----- Dataset section -----

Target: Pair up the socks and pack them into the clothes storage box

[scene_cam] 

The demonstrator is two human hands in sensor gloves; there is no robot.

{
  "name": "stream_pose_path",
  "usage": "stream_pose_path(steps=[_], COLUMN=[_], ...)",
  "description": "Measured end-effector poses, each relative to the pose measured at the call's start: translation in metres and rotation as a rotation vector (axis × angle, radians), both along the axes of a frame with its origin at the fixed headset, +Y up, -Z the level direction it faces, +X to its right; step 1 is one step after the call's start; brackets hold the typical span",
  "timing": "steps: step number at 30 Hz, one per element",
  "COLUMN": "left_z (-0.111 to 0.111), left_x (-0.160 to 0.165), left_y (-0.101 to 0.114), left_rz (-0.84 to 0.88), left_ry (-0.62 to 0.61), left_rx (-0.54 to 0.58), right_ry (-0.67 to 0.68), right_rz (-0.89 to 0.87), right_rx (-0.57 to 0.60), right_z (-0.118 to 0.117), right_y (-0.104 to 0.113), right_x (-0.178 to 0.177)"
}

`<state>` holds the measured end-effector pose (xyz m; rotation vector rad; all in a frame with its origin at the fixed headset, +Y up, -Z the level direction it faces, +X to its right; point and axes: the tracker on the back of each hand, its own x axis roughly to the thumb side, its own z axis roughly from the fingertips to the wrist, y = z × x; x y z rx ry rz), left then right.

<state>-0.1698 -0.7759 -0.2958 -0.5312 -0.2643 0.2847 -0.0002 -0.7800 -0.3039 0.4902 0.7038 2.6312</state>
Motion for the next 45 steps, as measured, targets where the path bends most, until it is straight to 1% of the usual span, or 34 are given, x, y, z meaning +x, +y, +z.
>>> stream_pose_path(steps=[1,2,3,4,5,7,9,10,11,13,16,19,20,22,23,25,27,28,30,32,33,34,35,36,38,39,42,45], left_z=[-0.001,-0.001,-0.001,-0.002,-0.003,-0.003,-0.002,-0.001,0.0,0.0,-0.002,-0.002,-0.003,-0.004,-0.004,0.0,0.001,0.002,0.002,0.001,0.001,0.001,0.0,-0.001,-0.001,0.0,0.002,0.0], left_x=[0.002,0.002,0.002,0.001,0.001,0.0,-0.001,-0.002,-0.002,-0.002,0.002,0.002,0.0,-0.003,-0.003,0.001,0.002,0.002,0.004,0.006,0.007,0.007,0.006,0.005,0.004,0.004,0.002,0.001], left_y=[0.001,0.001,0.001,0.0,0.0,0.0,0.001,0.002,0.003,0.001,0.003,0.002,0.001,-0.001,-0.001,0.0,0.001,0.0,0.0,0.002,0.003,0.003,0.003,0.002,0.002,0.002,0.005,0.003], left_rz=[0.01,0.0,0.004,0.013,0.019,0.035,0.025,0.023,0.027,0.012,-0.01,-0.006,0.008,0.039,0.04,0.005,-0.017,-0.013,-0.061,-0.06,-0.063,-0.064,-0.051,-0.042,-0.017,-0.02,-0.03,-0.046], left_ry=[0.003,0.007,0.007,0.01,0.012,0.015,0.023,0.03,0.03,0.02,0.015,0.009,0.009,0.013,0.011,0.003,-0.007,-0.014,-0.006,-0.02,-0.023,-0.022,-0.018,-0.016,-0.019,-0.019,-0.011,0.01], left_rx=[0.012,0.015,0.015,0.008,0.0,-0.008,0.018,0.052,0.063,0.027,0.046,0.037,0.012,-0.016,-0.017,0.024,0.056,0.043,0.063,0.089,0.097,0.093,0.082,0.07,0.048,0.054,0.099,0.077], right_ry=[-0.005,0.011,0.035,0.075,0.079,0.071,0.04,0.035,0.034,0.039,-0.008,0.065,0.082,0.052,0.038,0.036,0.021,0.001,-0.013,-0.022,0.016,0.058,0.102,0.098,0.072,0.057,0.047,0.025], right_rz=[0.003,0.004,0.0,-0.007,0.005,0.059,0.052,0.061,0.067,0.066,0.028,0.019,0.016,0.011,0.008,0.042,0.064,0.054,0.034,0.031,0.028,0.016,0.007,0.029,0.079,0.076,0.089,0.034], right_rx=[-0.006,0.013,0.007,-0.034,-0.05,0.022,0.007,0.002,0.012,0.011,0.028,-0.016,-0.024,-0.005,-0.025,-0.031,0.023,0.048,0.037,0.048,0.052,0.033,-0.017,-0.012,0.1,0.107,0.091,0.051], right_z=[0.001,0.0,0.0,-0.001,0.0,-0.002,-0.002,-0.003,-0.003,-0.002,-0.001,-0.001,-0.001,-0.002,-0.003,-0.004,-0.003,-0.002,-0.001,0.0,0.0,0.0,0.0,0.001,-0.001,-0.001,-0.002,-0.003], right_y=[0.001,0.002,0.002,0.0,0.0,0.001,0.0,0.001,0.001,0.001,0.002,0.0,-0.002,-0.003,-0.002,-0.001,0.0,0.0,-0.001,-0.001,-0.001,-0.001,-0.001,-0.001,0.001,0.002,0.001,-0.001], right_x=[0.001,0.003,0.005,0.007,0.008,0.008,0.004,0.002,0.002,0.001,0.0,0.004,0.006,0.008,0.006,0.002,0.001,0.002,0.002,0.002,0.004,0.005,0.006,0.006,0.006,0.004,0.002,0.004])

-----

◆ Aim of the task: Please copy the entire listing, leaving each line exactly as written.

◆ Response below:
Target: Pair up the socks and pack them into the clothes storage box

[scene_cam] 

The demonstrator is two human hands in sensor gloves; there is no robot.

{
  "name": "stream_pose_path",
  "usage": "stream_pose_path(steps=[_], COLUMN=[_], ...)",
  "description": "Measured end-effector poses, each relative to the pose measured at the call's start: translation in metres and rotation as a rotation vector (axis × angle, radians), both along the axes of a frame with its origin at the fixed headset, +Y up, -Z the level direction it faces, +X to its right; step 1 is one step after the call's start; brackets hold the typical span",
  "timing": "steps: step number at 30 Hz, one per element",
  "COLUMN": "left_z (-0.111 to 0.111), left_x (-0.160 to 0.165), left_y (-0.101 to 0.114), left_rz (-0.84 to 0.88), left_ry (-0.62 to 0.61), left_rx (-0.54 to 0.58), right_ry (-0.67 to 0.68), right_rz (-0.89 to 0.87), right_rx (-0.57 to 0.60), right_z (-0.118 to 0.117), right_y (-0.104 to 0.113), right_x (-0.178 to 0.177)"
}

`<state>` holds the measured end-effector pose (xyz m; rotation vector rad; all in a frame with its origin at the fixed headset, +Y up, -Z the level direction it faces, +X to its right; point and axes: the tracker on the back of each hand, its own x axis roughly to the thumb side, its own z axis roughly from the fingertips to the wrist, y = z × x; x y z rx ry rz), left then right.

<state>-0.1698 -0.7759 -0.2958 -0.5312 -0.2643 0.2847 -0.0002 -0.7800 -0.3039 0.4902 0.7038 2.6312</state>
Motion for the next 45 steps, as measured, targets where the path bends most, until it is straight to 1% of the usual span, or 34 are given, x, y, z meaning +x, +y, +z.
>>> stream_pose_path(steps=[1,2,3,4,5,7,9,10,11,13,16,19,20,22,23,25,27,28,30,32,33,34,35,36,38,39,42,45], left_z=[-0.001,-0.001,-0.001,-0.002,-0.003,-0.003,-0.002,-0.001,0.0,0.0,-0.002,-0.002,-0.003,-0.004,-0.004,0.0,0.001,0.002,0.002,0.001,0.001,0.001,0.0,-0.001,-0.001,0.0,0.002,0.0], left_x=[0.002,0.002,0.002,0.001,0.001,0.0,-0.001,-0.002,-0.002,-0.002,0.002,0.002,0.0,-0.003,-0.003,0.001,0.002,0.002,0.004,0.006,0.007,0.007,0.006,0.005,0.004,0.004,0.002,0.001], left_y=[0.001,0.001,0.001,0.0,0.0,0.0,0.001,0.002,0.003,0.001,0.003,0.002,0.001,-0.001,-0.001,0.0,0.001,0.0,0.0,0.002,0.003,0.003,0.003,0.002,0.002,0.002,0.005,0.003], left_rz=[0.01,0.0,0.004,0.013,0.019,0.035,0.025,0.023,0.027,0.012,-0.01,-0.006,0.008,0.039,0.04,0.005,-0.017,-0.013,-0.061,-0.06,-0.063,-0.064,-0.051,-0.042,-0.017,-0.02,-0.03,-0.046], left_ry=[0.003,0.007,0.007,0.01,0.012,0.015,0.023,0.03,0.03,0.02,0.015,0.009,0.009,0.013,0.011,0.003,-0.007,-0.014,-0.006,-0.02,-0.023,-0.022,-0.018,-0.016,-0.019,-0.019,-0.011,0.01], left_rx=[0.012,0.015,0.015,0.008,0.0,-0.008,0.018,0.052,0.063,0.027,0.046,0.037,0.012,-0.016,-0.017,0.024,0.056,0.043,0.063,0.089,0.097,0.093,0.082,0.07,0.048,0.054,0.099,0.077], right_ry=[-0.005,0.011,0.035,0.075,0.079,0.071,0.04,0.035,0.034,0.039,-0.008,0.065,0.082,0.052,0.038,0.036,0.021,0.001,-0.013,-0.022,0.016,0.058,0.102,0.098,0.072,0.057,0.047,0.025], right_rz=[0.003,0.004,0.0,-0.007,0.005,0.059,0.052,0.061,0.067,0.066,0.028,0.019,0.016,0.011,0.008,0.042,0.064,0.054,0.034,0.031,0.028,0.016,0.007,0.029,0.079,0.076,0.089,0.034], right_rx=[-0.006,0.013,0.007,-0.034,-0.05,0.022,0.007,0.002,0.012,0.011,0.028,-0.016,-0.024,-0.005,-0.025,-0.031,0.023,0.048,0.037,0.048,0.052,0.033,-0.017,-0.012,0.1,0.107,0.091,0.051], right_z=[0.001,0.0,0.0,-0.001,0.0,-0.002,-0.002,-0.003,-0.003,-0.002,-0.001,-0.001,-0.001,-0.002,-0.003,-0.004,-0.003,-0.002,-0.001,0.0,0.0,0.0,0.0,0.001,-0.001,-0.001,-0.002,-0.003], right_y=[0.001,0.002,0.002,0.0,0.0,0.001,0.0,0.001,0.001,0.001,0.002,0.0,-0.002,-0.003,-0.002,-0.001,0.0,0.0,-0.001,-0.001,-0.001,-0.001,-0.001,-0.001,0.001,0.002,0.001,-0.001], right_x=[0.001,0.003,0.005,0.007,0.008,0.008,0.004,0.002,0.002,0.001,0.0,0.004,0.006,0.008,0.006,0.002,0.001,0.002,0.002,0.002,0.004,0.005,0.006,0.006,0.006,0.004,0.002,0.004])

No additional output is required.